▸ MATERIAL FOR THE TASK
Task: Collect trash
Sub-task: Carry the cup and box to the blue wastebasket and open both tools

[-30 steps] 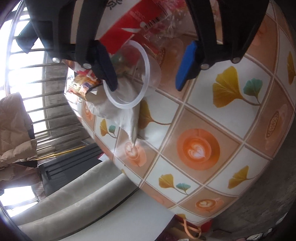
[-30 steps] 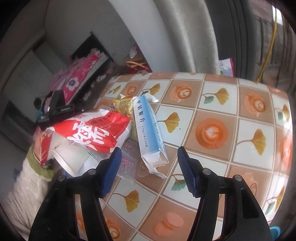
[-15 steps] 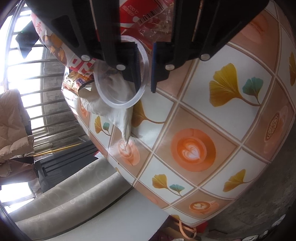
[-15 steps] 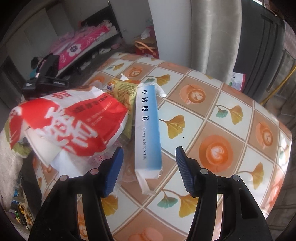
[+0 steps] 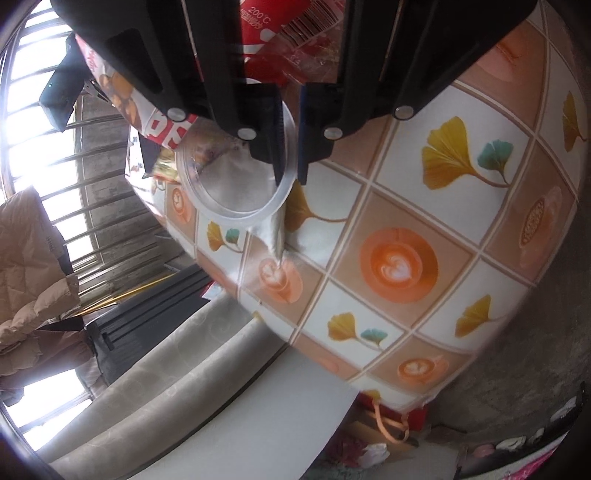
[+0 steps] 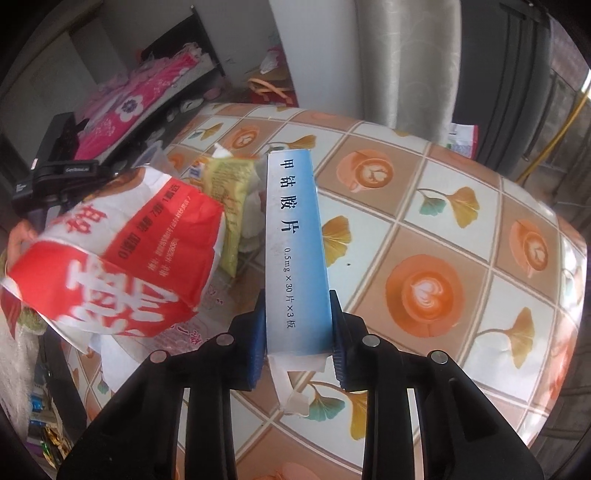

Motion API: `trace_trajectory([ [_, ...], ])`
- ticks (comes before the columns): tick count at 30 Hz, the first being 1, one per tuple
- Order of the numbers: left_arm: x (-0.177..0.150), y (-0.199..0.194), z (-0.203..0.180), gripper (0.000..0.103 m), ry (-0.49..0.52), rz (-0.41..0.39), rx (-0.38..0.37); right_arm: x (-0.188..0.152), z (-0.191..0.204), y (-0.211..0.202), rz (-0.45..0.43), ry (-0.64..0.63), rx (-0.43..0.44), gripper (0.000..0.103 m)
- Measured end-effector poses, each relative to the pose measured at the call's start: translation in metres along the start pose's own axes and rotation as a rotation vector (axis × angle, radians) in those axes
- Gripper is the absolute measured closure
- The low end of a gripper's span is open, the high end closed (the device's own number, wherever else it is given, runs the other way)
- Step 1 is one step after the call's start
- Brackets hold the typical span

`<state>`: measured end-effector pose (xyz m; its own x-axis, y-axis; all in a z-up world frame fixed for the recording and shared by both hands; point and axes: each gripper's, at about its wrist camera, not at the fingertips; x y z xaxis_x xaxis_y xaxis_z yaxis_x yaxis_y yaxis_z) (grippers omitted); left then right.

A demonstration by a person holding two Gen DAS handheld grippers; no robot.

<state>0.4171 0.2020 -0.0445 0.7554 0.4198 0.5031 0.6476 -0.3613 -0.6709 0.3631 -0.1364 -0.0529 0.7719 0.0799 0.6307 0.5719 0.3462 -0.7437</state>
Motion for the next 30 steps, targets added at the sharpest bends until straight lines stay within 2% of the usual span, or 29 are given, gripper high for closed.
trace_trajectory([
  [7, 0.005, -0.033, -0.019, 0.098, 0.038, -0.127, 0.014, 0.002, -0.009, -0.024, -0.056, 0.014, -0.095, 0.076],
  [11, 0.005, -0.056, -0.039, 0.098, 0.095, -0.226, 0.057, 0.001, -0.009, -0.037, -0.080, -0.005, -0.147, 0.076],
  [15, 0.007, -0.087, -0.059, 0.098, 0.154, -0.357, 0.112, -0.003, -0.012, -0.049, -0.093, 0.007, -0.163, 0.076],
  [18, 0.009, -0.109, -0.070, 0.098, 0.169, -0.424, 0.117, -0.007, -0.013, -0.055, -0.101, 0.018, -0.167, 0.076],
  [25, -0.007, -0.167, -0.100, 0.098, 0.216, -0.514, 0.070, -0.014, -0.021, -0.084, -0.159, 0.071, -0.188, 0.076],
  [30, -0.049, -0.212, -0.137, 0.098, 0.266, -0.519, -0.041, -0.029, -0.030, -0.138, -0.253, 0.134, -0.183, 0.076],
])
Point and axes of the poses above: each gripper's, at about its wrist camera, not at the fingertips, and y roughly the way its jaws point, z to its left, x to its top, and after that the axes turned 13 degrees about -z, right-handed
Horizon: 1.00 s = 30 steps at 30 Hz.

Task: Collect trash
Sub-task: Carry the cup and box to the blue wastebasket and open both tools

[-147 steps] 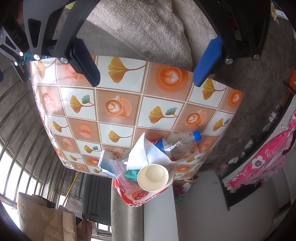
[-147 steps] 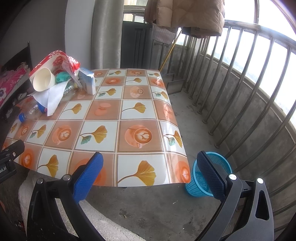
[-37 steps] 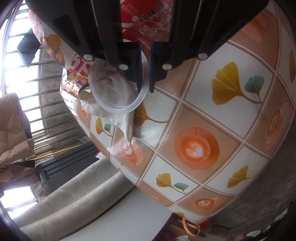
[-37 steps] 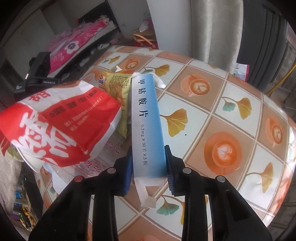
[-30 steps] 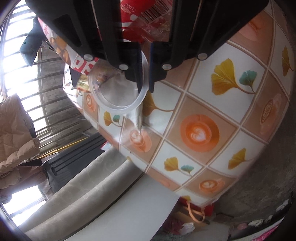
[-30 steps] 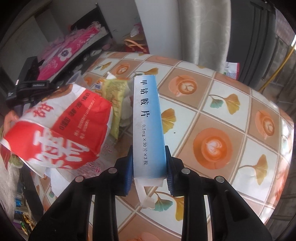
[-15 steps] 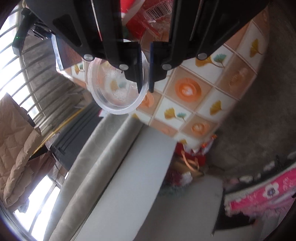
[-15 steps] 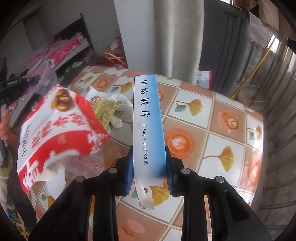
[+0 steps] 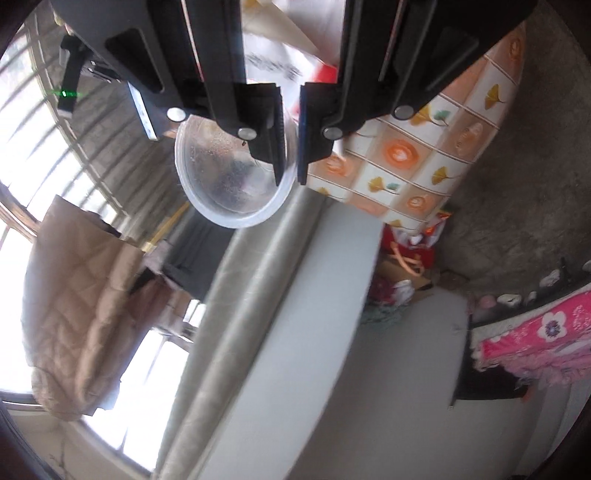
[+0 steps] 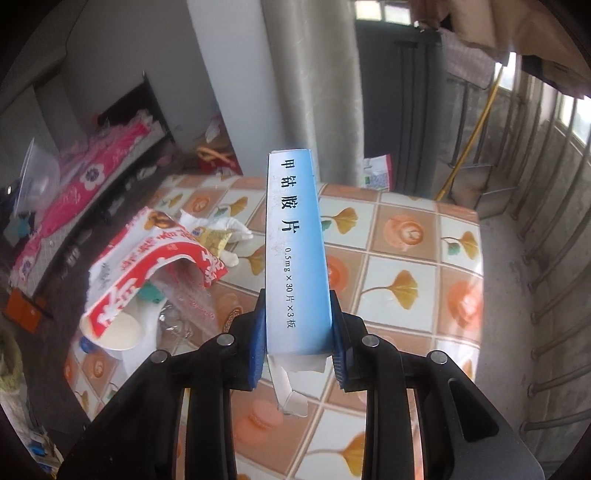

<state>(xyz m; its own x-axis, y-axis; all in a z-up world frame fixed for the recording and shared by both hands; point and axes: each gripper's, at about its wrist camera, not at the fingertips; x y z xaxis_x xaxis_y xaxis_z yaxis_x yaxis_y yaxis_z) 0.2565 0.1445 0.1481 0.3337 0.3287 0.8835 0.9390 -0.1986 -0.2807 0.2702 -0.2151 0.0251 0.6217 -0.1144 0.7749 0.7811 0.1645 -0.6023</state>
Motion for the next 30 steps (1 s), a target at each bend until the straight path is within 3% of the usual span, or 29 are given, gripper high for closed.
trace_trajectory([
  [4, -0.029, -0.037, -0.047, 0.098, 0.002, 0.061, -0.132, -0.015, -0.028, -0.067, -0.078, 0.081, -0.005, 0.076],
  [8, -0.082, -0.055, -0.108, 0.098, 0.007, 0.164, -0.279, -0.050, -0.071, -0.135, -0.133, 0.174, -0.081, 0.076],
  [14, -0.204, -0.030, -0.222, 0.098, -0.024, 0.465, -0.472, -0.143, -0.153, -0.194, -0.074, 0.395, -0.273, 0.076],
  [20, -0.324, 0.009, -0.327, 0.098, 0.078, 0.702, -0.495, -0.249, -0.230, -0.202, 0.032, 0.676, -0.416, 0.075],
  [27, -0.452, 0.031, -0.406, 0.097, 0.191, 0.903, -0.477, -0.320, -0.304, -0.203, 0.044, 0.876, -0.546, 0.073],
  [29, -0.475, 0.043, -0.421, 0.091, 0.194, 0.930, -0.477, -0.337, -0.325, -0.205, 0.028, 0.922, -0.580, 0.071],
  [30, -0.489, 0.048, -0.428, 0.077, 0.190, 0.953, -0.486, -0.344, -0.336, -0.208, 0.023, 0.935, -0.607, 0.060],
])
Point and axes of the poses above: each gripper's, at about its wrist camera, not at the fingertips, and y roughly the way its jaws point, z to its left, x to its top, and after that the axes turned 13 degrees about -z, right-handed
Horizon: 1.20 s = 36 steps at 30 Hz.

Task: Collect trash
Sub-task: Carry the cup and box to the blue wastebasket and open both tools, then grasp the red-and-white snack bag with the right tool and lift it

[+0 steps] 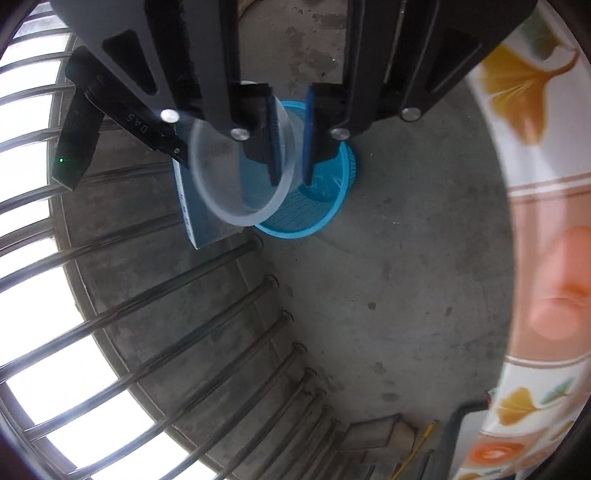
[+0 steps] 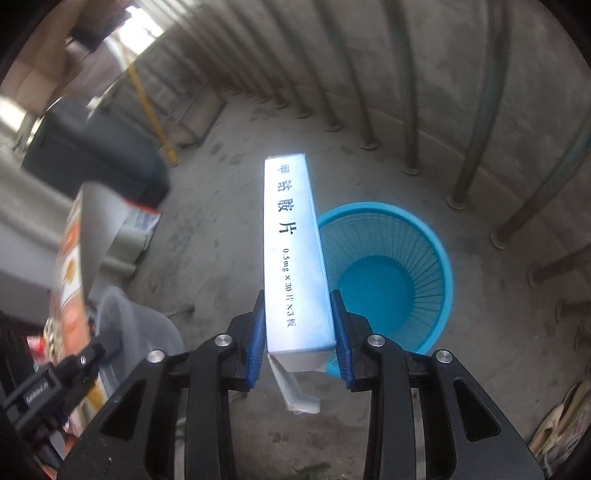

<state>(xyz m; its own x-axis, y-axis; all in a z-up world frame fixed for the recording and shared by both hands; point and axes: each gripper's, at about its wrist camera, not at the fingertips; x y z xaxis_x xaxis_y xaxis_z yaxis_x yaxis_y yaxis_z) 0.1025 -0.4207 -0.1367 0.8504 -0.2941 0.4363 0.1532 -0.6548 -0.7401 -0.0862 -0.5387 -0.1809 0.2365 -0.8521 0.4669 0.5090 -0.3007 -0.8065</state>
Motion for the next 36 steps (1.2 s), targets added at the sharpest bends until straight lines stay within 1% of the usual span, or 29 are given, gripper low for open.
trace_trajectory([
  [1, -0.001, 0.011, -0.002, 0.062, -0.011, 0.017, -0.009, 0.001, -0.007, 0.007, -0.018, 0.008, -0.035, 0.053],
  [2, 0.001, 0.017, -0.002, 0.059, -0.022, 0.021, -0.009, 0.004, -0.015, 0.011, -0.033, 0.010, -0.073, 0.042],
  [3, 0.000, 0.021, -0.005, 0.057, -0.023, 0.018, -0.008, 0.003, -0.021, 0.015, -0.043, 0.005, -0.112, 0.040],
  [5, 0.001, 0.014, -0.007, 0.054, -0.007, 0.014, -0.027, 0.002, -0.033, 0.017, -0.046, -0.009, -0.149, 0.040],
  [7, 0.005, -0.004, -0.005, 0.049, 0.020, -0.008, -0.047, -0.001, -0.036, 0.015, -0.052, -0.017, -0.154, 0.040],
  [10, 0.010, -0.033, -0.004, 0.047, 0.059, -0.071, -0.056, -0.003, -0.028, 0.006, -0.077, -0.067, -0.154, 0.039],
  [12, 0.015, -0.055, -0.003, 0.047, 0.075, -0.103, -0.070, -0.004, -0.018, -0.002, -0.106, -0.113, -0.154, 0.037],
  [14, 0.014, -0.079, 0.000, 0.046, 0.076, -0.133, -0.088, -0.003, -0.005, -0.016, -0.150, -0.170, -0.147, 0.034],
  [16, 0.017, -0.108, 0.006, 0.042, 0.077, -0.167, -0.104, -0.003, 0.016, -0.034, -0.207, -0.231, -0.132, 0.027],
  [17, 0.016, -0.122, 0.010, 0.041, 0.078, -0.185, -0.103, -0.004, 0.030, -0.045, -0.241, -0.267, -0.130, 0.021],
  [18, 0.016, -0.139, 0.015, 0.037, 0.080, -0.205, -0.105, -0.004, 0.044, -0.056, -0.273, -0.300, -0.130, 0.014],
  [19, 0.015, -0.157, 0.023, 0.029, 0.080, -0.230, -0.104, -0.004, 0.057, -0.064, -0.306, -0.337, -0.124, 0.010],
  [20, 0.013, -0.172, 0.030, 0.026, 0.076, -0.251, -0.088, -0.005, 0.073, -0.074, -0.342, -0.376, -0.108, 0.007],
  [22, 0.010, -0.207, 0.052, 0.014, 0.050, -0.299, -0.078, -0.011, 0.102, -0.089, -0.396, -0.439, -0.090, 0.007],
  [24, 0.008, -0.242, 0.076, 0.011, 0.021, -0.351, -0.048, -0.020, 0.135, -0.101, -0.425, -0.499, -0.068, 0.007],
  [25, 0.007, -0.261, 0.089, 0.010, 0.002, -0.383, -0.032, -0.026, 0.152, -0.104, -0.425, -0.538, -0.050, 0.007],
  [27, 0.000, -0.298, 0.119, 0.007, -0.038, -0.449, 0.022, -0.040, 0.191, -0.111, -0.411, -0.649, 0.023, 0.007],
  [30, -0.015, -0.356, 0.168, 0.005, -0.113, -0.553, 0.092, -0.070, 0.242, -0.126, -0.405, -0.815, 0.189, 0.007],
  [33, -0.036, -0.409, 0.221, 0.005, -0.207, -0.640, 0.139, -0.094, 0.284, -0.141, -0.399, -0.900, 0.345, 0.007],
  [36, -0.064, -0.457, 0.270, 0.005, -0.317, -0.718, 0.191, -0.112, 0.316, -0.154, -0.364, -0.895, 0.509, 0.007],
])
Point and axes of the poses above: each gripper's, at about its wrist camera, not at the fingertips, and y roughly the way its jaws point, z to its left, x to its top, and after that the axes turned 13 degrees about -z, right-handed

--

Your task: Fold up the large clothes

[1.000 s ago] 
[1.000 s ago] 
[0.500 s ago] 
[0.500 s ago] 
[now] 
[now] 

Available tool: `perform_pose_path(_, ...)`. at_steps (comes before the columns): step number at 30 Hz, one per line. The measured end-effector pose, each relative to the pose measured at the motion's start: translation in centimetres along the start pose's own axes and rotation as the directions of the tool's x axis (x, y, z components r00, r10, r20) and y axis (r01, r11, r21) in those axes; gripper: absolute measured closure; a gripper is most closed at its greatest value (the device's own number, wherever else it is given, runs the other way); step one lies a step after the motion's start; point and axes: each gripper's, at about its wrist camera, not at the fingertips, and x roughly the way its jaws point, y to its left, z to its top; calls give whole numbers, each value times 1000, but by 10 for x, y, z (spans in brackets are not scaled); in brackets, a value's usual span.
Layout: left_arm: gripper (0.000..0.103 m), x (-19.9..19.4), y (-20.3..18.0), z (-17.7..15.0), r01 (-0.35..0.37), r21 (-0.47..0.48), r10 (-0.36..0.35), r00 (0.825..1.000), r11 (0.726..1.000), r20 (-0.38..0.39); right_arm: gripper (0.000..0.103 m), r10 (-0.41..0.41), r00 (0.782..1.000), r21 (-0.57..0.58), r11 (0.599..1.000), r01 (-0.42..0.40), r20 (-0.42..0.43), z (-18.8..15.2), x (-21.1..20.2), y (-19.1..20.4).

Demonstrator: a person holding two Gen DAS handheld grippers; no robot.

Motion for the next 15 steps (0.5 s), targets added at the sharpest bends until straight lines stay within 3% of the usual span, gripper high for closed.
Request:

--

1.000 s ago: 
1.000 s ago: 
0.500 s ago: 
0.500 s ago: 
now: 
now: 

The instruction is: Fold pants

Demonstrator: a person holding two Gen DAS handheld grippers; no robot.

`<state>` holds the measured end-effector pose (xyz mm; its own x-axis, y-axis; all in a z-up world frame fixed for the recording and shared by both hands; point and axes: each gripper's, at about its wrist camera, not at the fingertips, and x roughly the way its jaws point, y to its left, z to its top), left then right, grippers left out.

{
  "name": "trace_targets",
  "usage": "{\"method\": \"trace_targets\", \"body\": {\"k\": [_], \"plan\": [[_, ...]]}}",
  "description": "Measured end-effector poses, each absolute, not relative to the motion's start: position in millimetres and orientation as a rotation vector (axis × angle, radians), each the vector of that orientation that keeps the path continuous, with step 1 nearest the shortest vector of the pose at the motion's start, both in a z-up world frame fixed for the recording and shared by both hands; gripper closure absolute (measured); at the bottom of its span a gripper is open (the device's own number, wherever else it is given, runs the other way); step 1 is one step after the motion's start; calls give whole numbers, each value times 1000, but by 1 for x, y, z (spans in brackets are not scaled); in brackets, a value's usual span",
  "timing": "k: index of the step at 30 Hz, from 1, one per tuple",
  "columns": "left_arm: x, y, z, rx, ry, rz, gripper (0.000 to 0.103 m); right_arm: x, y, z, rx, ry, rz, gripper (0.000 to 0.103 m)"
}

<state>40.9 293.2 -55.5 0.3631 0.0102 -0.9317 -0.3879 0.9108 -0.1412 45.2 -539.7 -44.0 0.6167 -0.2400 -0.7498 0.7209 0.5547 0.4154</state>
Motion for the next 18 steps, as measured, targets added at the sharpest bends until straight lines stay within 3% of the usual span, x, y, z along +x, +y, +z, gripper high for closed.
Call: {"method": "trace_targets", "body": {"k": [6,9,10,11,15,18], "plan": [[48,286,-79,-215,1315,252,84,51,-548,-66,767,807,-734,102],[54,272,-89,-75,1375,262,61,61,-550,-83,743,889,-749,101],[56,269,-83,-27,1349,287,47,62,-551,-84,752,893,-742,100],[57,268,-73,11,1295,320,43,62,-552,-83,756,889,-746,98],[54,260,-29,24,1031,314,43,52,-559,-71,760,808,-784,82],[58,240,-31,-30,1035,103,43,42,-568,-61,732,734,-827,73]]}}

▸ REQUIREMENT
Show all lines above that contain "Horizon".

▸ SOLUTION TO THIS PROBLEM
Horizon: 1.00 s = 30 steps at 30 Hz.
Horizon: 1.20 s = 36 steps at 30 Hz.

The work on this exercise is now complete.